Five years I nursed my sense of loss. Then I met somebody special. She was very special. I met her at a party and at the end of the hour I felt I had struck a chord. We walked out and preferred to be with each other.
That was just the beginning. I wanted to talk to her every day. I wanted to tell her everything. Clearly she felt the same way. In three months we were a number.
I told her about the other relationship. She said, uncomfortably, that she felt guilty because she was usurping someone else’s place. I said the relationship had ended, definitively, before I met her. I was not sure that she was persuaded.
Seven months later I had an accident. It was late and I was tired. Doubtless I was also careless. The front edge of the car struck a concrete block and caved in. Seat belts weren’t then in common use. The steering wheel ploughed through my chest cracking all the ribs on the right side and breaking the sternum.
A colleague was passing by lucky happenstance. He rushed me to a hospital and arranged for a surgeon. He knew of my long-term relationship and called her. Later he thought of my special friend and called her too.
When I recovered from the painkillers, I thought of them. That, in fact, was all I thought of. But none came to see me.
I lay in bed, took pills, read and watched the lengthening shadows of the day. Some friends and relations visited me, but the two persons I most longed to see did not come. I could not have told either of them, but both teetered endlessly at the edge of my mind.

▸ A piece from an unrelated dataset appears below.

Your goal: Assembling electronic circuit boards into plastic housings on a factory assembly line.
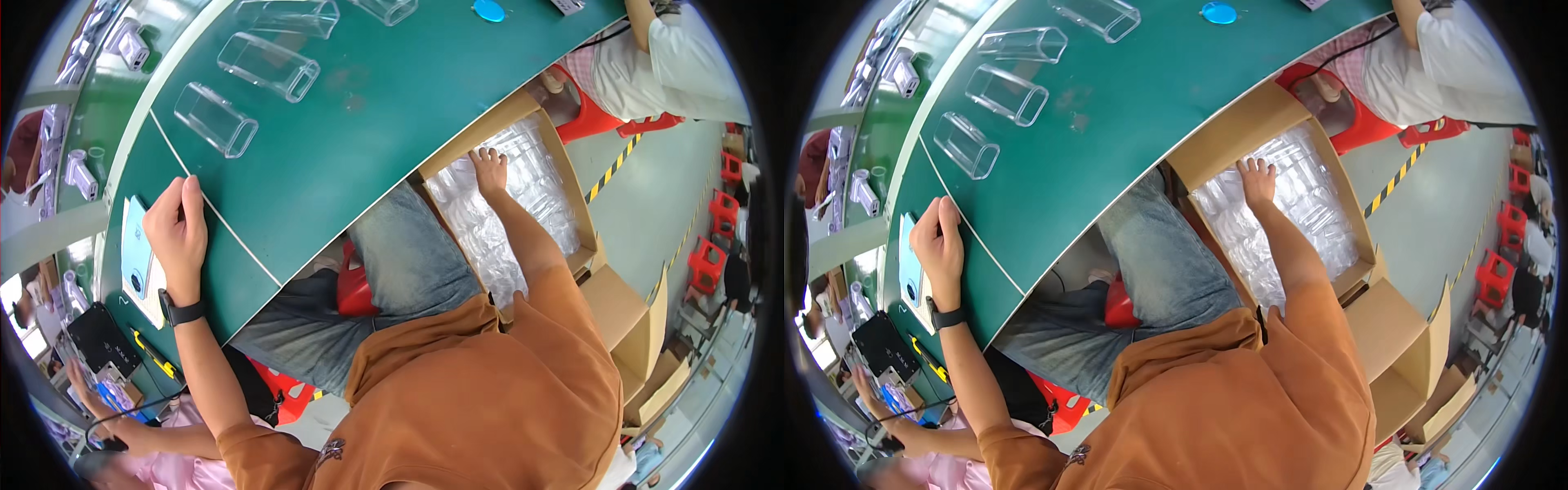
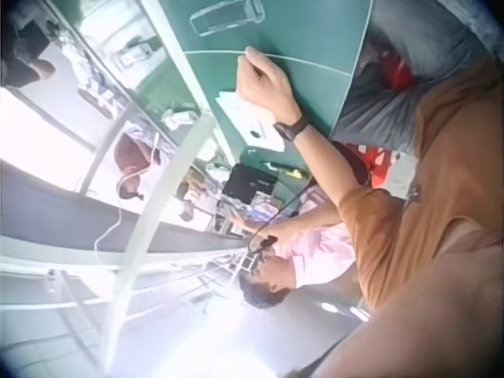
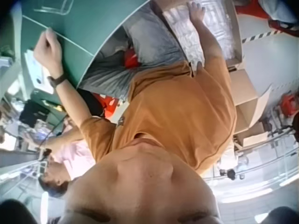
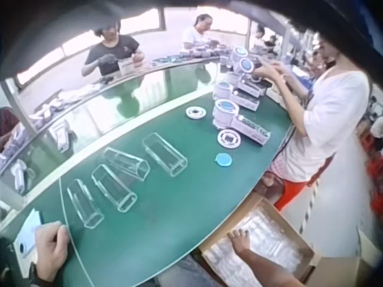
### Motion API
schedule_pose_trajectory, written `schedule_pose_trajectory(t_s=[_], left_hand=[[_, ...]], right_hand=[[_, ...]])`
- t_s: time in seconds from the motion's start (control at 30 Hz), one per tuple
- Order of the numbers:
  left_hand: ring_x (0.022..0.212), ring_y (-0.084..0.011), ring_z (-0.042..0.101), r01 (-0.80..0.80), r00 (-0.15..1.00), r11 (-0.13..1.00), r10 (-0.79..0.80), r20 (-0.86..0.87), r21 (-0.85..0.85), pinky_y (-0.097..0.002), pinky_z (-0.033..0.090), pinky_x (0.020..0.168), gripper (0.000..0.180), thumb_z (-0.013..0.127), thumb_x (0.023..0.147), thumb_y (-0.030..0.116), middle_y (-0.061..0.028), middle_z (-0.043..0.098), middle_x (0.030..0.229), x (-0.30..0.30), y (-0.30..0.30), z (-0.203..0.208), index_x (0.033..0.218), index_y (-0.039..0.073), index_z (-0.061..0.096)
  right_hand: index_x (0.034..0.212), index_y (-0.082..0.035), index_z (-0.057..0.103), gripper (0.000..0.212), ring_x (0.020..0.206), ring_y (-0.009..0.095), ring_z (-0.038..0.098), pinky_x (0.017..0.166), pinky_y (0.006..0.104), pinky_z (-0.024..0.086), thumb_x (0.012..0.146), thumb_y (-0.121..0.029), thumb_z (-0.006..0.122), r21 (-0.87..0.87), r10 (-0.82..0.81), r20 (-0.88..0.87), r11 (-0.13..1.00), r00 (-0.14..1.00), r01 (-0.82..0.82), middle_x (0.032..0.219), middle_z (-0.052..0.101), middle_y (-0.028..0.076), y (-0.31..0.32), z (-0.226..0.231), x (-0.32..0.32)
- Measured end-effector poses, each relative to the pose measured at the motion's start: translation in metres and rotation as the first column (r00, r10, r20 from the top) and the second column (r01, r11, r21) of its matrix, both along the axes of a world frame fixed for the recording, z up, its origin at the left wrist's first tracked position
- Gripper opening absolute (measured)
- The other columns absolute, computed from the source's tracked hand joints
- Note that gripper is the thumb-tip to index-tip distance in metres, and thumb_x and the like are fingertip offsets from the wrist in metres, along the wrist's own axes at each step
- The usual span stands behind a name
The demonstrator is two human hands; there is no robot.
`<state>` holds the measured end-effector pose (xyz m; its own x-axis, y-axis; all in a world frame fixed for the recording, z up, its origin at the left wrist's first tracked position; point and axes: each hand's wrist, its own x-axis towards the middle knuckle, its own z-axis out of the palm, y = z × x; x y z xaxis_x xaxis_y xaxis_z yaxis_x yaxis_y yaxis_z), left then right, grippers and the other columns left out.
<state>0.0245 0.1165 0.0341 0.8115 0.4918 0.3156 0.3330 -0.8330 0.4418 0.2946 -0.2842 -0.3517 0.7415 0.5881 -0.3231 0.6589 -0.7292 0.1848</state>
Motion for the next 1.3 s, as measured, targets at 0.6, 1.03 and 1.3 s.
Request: schedule_pose_trajectory(t_s=[0.6,1.03,1.3], left_hand=[[0.053,-0.0138,0.037,0.011,1.0,1.0,-0.011,-0.011,0.006,-0.0305,0.032,0.051,0.037,0.055,0.104,0.016,-0.0069,0.043,0.06,-0.002,0.004,-0.001,0.073,-0.002,0.048],[0.051,-0.0145,0.033,-0.042,0.999,0.997,0.043,0.026,-0.06,-0.0309,0.028,0.048,0.036,0.058,0.101,0.011,-0.0066,0.04,0.058,0.001,0.001,-0.001,0.07,-0.001,0.046],[0.055,-0.011,0.036,-0.048,0.999,0.998,0.047,-0.007,-0.048,-0.0288,0.03,0.051,0.036,0.054,0.103,0.013,-0.0048,0.043,0.06,-0.001,0.001,0.001,0.071,-0.001,0.05]], right_hand=[[0.156,-0.028,0.032,0.076,0.151,0.022,0.026,0.119,0.0542,0.026,0.091,-0.05,0.065,0.088,0.42,-0.365,0.904,0.831,-0.418,0.16,0.034,0.001,0.01,-0.002,-0.014],[0.148,-0.026,0.044,0.071,0.145,0.034,0.03,0.122,0.0584,0.016,0.087,-0.054,0.068,0.182,0.484,-0.28,0.875,0.829,-0.449,0.152,0.044,0.002,0.004,-0.017,-0.004],[0.151,-0.026,0.04,0.079,0.148,0.037,0.026,0.124,0.059,0.009,0.085,-0.063,0.064,0.125,0.453,-0.342,0.89,0.823,-0.438,0.155,0.04,0.005,0.012,-0.004,-0.001]])
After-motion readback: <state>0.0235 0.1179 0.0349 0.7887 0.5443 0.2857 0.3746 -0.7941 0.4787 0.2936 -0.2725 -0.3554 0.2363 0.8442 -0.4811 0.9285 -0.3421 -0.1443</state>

The day I was finally released from the hospital, the specialists forbade me to use stairs for two months. Since my apartment was on the second floor, my brother insisted that I stay with him and his wife in their large ground floor apartment. They took punctilious care of me.
When I was leaving their place, my brother told me that my special friend had called him regularly to ask about my condition. She did not want it mentioned to me.
I still walked and drove with great difficulty. But I went to see her. How could she not come to see me even when my life was in the balance?

She went to the waiting room. The room was empty save for one person. This was the person she felt guilty about. She was the usurper. She could not face her. She stood, unseen, at the waiting room door for a long time. Then she went home.
She said she felt now she was wrong. She should have visited me; she owed me that. But she could not, knowing the other person would be there.